Leucadendrons are hard to beat for winter colour, especially the salignum types such as ‘Jack Harre’. When the temperatures plummet, the brilliant red flower heads of this compact shrub are at their most colourful, the long lasting display bringing warm colours into the garden. The flowers are famous for their picking qualities and you can gather a bunch for the vase and enjoy them indoors as well as out.
Leucadendron ‘Jack Harre’ is easy to grow providing it has lots of sunshine and excellent drainage. It doesn’t need fertiliser and is happiest left to its own devices, proving very tolerant of dry soils once it has had a chance to establish a robust root system, which should only take a season from planting.
It’s an excellent coastal plant, enhancing beach gardens, combining superbly with other sun worshipers such as Grevilleas, Leucospermum ‘Champagne’ which provides late spring and early summer flowers, and ground covering daisies such as Arctotis and Gazanias which carry the colour on into spring and summer when the Leucadendron is past its colourful period and has been given a light pruning to keep it bushy. The new Gazania ‘Sunset Jane’ is an excellent companion plant, with its large, honey coloured flowers over dark green foliage. Drought tolerant, sun loving bulbs, such as summer flowering Eucomis ‘Sparkling Burgundy’, are good for growing with this shrub too, providing interest after the Leucadendron’s flowers have finished.

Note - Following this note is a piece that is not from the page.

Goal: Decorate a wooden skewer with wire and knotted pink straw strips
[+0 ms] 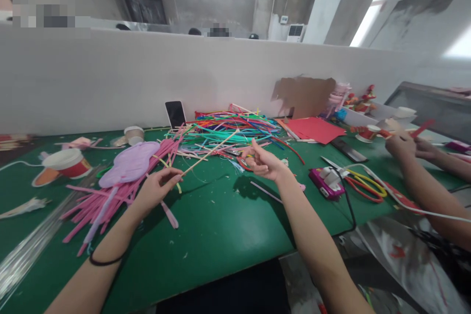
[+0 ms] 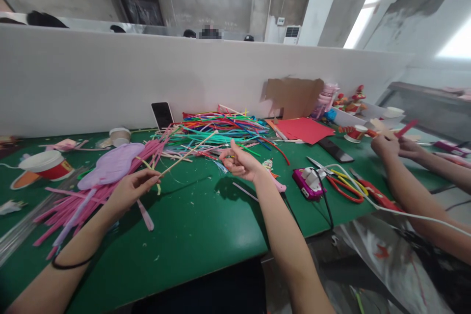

There are interesting foliage plants to grow with Leucadendron ‘Jack Harre’. Coprosma acerosa, often called sand coprosma because it relishes beach garden conditions, provides a tangled mass of coppery, fine leafed foliage which goes well with the Leucadendron’s colourings. Also intriguing as a companion plant is the native Cassinia ‘Greenhills’, which has pale, sandy-gold foliage and creamy-yellow flowers and grows as a very low shrub. Or you can have a colour contrast with real bite by growing one of the lime green Euphorbias with the Leucadendron, their flowering times overlapping. Look for Euphorbia ‘Kea’, a new, compact variety with most attractive dark green foliage and lime flowers.